## Exercise requirements
Every entry must appear in the output exactly as it does here.

--------------------

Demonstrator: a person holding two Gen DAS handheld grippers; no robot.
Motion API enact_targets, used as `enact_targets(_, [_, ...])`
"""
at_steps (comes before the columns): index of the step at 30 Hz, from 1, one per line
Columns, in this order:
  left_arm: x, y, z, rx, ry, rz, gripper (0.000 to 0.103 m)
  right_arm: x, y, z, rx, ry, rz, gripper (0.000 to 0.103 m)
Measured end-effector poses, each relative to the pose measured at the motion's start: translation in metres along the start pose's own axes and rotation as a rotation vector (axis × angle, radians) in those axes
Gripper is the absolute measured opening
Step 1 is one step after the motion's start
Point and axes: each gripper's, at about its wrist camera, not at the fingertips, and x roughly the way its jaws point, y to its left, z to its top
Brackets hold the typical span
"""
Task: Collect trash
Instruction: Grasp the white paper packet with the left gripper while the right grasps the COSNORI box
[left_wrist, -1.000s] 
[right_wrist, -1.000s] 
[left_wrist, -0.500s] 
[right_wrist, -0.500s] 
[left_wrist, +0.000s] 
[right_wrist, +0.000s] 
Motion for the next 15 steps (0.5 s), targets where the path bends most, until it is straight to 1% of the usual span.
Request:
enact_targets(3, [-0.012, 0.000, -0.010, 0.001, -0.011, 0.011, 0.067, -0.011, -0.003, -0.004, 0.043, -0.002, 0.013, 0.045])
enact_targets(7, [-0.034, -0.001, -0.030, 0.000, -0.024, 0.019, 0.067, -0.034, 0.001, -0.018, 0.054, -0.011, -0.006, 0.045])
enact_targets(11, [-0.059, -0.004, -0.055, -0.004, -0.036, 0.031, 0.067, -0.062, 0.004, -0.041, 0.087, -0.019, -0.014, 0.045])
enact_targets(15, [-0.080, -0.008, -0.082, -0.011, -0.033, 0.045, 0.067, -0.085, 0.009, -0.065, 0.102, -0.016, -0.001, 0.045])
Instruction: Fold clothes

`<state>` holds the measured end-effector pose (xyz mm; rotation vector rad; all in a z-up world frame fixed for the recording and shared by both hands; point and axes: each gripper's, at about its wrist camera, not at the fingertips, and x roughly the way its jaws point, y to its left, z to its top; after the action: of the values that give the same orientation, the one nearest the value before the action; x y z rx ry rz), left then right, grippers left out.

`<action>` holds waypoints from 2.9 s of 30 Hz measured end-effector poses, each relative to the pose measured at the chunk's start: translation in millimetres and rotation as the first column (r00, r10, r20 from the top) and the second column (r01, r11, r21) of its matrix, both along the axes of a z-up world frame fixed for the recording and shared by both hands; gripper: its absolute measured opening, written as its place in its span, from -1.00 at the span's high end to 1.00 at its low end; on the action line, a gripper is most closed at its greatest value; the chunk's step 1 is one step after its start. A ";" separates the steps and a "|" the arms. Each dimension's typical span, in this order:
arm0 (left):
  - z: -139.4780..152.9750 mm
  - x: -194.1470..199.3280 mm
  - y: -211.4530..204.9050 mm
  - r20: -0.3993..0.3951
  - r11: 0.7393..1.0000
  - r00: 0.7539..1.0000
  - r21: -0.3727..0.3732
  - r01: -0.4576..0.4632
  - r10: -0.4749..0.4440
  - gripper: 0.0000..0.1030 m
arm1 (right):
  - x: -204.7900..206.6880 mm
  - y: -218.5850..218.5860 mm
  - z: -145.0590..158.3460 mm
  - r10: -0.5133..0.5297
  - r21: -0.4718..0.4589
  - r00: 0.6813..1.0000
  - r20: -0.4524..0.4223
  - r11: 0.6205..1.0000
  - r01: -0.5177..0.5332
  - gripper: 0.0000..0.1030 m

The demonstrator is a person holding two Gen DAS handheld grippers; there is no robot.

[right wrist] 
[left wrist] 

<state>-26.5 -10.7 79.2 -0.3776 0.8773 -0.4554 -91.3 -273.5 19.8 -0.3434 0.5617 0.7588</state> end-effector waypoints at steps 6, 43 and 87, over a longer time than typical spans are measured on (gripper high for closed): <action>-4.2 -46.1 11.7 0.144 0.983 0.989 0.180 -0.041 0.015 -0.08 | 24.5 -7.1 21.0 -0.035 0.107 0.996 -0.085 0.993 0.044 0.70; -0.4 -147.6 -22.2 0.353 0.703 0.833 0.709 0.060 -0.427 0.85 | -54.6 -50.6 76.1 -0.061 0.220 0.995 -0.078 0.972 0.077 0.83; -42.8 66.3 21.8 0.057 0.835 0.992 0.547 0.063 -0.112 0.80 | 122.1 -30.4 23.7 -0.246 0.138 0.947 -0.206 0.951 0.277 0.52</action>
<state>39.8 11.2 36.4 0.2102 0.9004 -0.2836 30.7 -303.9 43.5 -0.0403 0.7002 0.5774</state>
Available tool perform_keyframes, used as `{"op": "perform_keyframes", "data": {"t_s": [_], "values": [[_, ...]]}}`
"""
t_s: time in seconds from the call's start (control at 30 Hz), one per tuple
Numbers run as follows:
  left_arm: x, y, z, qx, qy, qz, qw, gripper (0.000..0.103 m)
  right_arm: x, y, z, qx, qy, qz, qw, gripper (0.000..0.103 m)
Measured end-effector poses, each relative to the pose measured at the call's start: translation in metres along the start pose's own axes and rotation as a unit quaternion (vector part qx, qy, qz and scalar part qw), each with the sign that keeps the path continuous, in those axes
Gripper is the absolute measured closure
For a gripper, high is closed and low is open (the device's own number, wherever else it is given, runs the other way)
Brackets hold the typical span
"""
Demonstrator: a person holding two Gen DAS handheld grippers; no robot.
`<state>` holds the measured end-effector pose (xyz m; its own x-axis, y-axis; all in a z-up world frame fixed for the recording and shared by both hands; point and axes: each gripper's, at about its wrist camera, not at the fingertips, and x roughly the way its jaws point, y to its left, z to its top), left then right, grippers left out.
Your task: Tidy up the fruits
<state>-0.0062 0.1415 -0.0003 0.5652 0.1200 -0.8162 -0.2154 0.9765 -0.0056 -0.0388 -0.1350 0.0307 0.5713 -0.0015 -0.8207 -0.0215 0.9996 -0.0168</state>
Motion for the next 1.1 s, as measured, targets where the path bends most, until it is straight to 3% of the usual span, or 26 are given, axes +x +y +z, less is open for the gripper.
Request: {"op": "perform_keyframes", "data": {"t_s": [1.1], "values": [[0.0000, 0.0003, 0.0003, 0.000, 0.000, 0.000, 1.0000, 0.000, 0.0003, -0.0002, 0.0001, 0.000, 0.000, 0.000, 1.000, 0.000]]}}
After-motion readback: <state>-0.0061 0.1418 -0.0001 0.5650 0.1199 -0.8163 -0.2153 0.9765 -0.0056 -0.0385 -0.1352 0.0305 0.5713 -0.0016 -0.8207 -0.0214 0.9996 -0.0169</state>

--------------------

## Reply to the task
Demonstrator: a person holding two Gen DAS handheld grippers; no robot.
Motion API enact_targets, used as `enact_targets(_, [_, ...])`
"""
at_steps (comes before the columns): index of the step at 30 Hz, from 1, one per line
Columns, in this order:
  left_arm: x, y, z, rx, ry, rz, gripper (0.000 to 0.103 m)
  right_arm: x, y, z, rx, ry, rz, gripper (0.000 to 0.103 m)
Measured end-effector poses, each relative to the pose measured at the motion's start: translation in metres along the start pose's own axes and rotation as a rotation vector (axis × angle, radians) in those axes
Gripper is the absolute measured opening
Step 1 is one step after the motion's start
Point and axes: each gripper's, at about its wrist camera, not at the fingertips, and x roughly the way its jaws point, y to its left, z to its top
Brackets hold the typical span
"""
Task: Collect trash
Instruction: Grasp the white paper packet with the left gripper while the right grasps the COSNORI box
[left_wrist, -1.000s] 
[right_wrist, -1.000s] 
[left_wrist, -0.500s] 
[right_wrist, -0.500s] 
[left_wrist, +0.000s] 
[right_wrist, +0.000s] 
Motion for the next 15 steps (0.5 s), targets where the path bends most, until it is straight to 1% of the usual span.
Request:
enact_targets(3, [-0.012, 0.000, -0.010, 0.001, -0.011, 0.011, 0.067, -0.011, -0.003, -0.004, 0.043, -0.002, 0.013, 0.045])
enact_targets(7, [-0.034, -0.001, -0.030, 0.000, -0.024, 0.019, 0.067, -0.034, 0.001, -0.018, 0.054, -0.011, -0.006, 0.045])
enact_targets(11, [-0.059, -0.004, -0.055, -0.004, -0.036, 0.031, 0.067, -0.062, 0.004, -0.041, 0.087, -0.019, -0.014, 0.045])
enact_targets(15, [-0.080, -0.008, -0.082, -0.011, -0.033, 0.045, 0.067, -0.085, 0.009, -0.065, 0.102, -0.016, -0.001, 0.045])
Instruction: Fold clothes

`<state>` holds the measured end-effector pose (xyz mm; rotation vector rad; all in a z-up world frame fixed for the recording and shared by both hands; point and axes: each gripper's, at about its wrist camera, not at the fingertips, and x roughly the way its jaws point, y to its left, z to its top; after the action: of the values that give the same orientation, the one nearest the value before the action; x y z rx ry rz), left then right, grippers left out.

`<action>` holds waypoints from 2.9 s of 30 Hz measured end-effector poses, each relative to the pose measured at the chunk's start: translation in millimetres and rotation as the first column (r00, r10, r20 from the top) and the second column (r01, r11, r21) of its matrix, both along the axes of a z-up world frame fixed for the recording and shared by both hands; gripper: its absolute measured opening, written as its place in its span, from -1.00 at the span's high end to 1.00 at its low end; on the action line, a gripper is most closed at its greatest value; the chunk's step 1 is one step after its start. A ";" separates the steps and a "|" the arms. Each dimension's typical span, in this order:
arm0 (left):
  - z: -139.4780..152.9750 mm
  - x: -194.1470..199.3280 mm
  - y: -211.4530..204.9050 mm
  - r20: -0.3993..0.3951
  - r11: 0.7393..1.0000
  - r00: 0.7539..1.0000
  - r21: -0.3727..0.3732
  - r01: -0.4576..0.4632
  - r10: -0.4749..0.4440
  - gripper: 0.0000..0.1030 m
arm1 (right):
  - x: -204.7900..206.6880 mm
  - y: -218.5850..218.5860 mm
  - z: -145.0590..158.3460 mm
  - r10: -0.5133..0.5297
  - r21: -0.4718..0.4589
  - r00: 0.6813..1.0000
  - r20: -0.4524..0.4223
  - r11: 0.6205..1.0000
  - r01: -0.5177..0.5332
  - gripper: 0.0000..0.1030 m

The demonstrator is a person holding two Gen DAS handheld grippers; there is no robot.

[right wrist] 
[left wrist] 

<state>-26.5 -10.7 79.2 -0.3776 0.8773 -0.4554 -91.3 -273.5 19.8 -0.3434 0.5617 0.7588</state> end-effector waypoints at steps 6, 43 and 87, over a longer time than typical spans are measured on (gripper high for closed): <action>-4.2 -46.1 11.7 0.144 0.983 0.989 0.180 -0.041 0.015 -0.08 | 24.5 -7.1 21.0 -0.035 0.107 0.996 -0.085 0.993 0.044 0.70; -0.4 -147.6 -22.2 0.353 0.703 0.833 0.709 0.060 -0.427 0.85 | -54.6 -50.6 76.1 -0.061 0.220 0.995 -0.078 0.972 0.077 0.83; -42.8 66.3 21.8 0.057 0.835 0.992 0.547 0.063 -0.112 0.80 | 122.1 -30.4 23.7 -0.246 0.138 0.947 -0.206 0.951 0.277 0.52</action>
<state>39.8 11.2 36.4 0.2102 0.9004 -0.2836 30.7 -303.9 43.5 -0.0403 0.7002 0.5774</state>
Available tool perform_keyframes, used as `{"op": "perform_keyframes", "data": {"t_s": [_], "values": [[_, ...]]}}`
"""
t_s: time in seconds from the call's start (control at 30 Hz), one per tuple
Numbers run as follows:
  left_arm: x, y, z, qx, qy, qz, qw, gripper (0.000..0.103 m)
  right_arm: x, y, z, qx, qy, qz, qw, gripper (0.000..0.103 m)
Measured end-effector poses, each relative to the pose measured at the call's start: translation in metres along the start pose's own axes and rotation as a unit quaternion (vector part qx, qy, qz and scalar part qw), each with the sign that keeps the path continuous, in those axes
Gripper is the absolute measured closure
For a gripper, high is closed and low is open (the device's own number, wherever else it is given, runs the other way)
Brackets hold the typical span
"""
Demonstrator: a person holding two Gen DAS handheld grippers; no robot.
`<state>` holds the measured end-effector pose (xyz m; its own x-axis, y-axis; all in a z-up world frame fixed for the recording and shared by both hands; point and axes: each gripper's, at about its wrist camera, not at the fingertips, and x roughly the way its jaws point, y to its left, z to its top), left then right, grippers left out.
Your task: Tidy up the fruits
<state>-0.0062 0.1415 -0.0003 0.5652 0.1200 -0.8162 -0.2154 0.9765 -0.0056 -0.0388 -0.1350 0.0307 0.5713 -0.0015 -0.8207 -0.0215 0.9996 -0.0168</state>
Motion for the next 1.1 s, as measured, targets where the path bends most, until it is straight to 3% of the usual span, or 26 are given, axes +x +y +z, less is open for the gripper.
Request: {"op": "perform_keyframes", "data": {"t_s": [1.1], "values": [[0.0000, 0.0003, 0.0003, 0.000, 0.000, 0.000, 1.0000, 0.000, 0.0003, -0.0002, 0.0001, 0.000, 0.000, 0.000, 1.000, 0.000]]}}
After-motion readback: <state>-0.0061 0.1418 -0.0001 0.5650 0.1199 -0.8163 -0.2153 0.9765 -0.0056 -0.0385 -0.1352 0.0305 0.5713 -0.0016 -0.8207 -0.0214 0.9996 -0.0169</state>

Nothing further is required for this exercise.